Che vuol dire in concreto connettere le prove al l’imputazione? Un esempio pedagogico viene dal film Autonomia di una caduta, premiato al Festival di Cannes e in programmazione in queste settimane nelle sale cinematografiche del Paese. Racconta il processo indiziario contro una donna, accusata dell’omicidio del marito, precipitato da una finestra del cottage familiare e trovato cadavere dal figlio. L’indagine del magistrato inquirente si concentra sulla relazione dei coniugi ed esibisce quella che considera la prova regina: una registrazione di un litigio tra i due nei giorni precedenti la morte. Al termine dell’ascolto in udienza, una domanda della donna alla Corte spezza la suggestione colpevolista che si è prodotta: «Che c’entra tutto questo?»

Che cosa prova la lite tra i due coniugi rispetto alla verità sull’omicidio? In che modo si connette con la supposta colpevolezza dell’imputata? La risposta che diamo a questa domanda può riportare il processo penale dentro la cornice liberale dell’accertamento fattuale della responsabilità, o piuttosto farne l’autobiografia di una società che cambia. Se il litigio dei due coniugi è pertinente quale elemento di prova, se basta da solo a fondare il movente del presunto omicidio, non c’è bavaglio al giornalismo che possa fermare la gogna. Tanto più se, in assenza di un’autentica terzietà del giudizio e di una parità di poteri delle parti nel processo, tutto inizia e finisce nel racconto del pubblico ministero. Se le fattispecie dei reati si dilatano in via legislativa e interpretativa, includendo sempre più non solo le condotte capaci di attentare ai beni giuridici protetti dalla norma, ma anche i propositi connessi alle condotte – immaginando per esempio una corruzione che si perfeziona nello scambio tra due vaghe promesse -, l’azione penale diventa totalitaria, perché per individuare la prova deve scandagliare l’intero universo fattuale, intenzionale ed emotivo dell’individuo. E la gogna sarà fisiologia di una patologia del diritto penale totale.

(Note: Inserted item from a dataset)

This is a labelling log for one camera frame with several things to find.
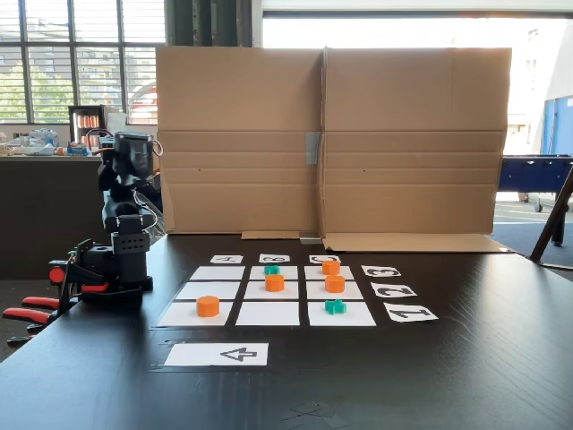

Resta da capire se la stampa possa sottrarsi alle sue responsabilità deontologiche. Non è certamente questo il mio pensiero. Ma se una parte pubblica ha stabilito la pertinenza di una prova rispetto a un fatto di interesse generale, non si può chiedere al giornalista di rinunciare a cercarla, valutarla, raccontarla. Perché il giornalista non è vincolato né nel merito né nel metodo ai limiti di conoscenza che dovrebbero essere propri del processo penale. Al giornalista non può essere sottratta una prospettiva morale. Se, per fare un esempio, il giornalista scopre che la più nota influencer del Paese ha lucrato sulla beneficenza, ha pieno diritto-dovere di raccontarlo, anche se il suo racconto danneggia la reputazione dell’influencer e prescindendo dalla rilevanza penale dei fatti. In tal caso il giornalista soggiace a tre presupposti stabiliti da una storica sentenza della Cassazione quasi quarant’anni fa e tuttora validi: la verità effettiva o almeno putativa, purché frutto di un serio e diligente lavoro di ricerca; l’utilità sociale alla conoscenza della notizia; la continenza espositiva. A queste condizioni la notizia lesiva della reputazione altrui è pubblicabile. Com’è giusto che sia. Perché non è il giornalista che va a prendere di notte l’indagato per portarlo in carcere in manette. In una democrazia liberale, una quota di metodologica anarchia del giornalismo è un fattore di equilibrio. In una democrazia liberale, un quadro normativo che vincolasse il giudice a una sorta di self-restraint espositivo promuoverebbe un garantismo virtuoso sull’intero racconto del processo. Ci ripensi la maggioranza parlamentare che, non sapendo in che modo guarire la giustizia, ha pensato di nascondere ai cittadini la sua grave malattia.